All’artigiano, che solo all’occorrenza veniva impiegato per il
soccorso, si sovrapponeva la figura sempre più preparata del
pompiere professionista, con un rapporto di lavoro di tipo stabile.
Nacque così la
Compagnia Pompieri di Torino.
Si poneva a quel
punto anche l’esigenza non più derogabile di avere degli spazi
autonomi e maggiormente rappresentativi, che certamente non potevano
più essere le ormai inadeguate soffitte del Palazzo Comunale.
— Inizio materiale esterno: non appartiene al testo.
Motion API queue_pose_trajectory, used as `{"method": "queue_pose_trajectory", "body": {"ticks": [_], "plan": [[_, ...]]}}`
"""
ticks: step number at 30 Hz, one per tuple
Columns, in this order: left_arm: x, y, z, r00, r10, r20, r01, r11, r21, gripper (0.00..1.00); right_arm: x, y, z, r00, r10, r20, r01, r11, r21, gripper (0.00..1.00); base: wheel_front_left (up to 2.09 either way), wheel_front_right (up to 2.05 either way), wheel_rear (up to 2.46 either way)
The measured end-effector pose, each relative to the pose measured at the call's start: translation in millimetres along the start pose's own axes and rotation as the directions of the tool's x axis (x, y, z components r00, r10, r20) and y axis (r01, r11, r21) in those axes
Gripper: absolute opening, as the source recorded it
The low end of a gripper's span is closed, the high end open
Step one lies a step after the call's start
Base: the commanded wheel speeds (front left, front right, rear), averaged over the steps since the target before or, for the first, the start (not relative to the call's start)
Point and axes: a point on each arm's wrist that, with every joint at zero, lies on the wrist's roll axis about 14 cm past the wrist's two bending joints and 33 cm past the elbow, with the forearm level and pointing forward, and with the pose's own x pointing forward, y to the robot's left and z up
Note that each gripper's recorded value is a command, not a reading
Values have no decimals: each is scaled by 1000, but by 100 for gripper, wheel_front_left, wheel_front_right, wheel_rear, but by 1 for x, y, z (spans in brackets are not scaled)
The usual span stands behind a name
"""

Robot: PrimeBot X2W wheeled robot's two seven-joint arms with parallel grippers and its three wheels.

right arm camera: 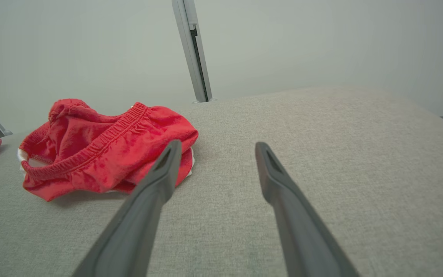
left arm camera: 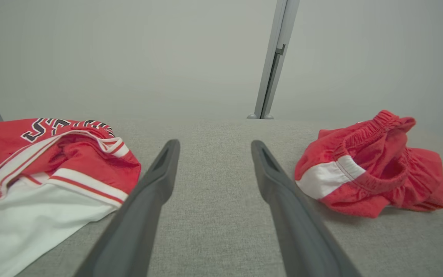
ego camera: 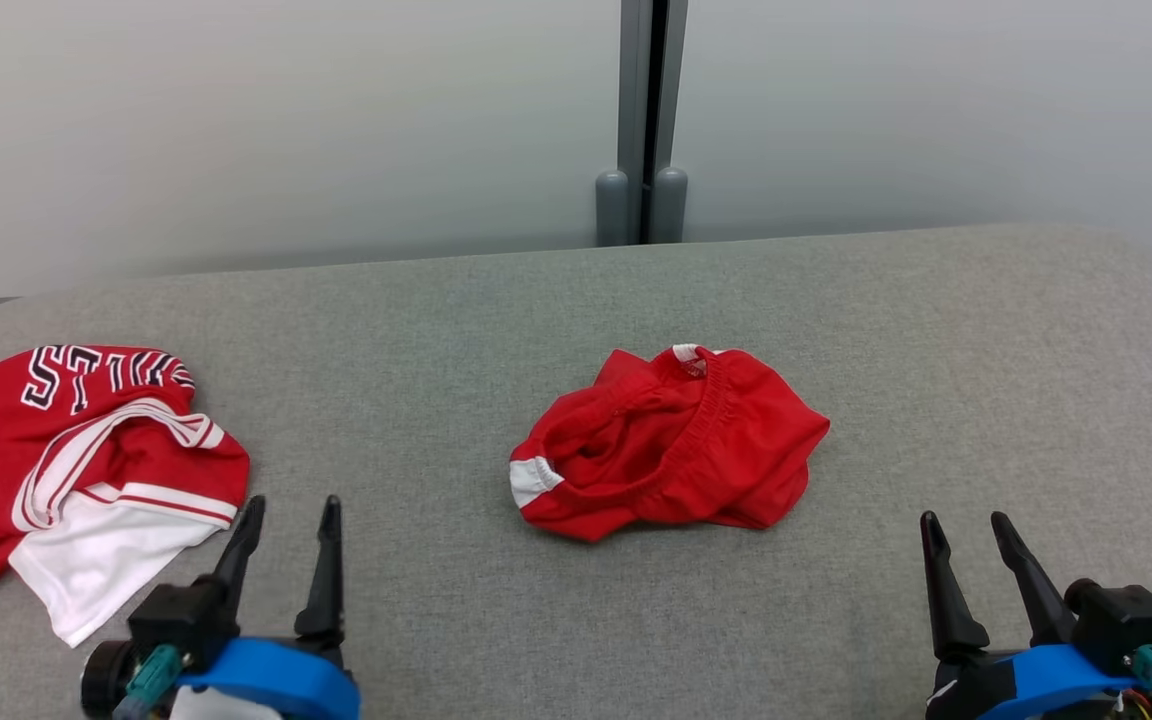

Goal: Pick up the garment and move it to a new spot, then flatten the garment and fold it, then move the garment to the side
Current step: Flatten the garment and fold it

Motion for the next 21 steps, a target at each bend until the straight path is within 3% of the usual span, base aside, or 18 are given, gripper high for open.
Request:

Dal
1883 la Compagnia spostò la sua sezione principale e il suo apparato
direzionale in una caserma ubicata in contrada Santa Barbara
divenuta poi corso Regina Margherita.
E' da qui che
l'evoluzione tecnologica conoscerà un'impennata in avanti,
imprimendo anche alle macchine da interventi un inevitabile
adeguamento e modificazione, e i pompieri saranno tra i primi ad
avvantaggiarsene, segno evidente del timore dell'uomo verso la
potenzialità distruttiva del fuoco.
La “rivoluzione
industriale” della metà dell’ottocento, che trasformò il nostro
panorama economico da contadino ad industriale, era ormai ben
assimilata dalla società del periodo, e fu dettata dall'impiego del
vapore in tutte le attività, anche per il movimento delle pompe da
incendio, che permise di cogliere dei notevoli successi nel campo
della sicurezza.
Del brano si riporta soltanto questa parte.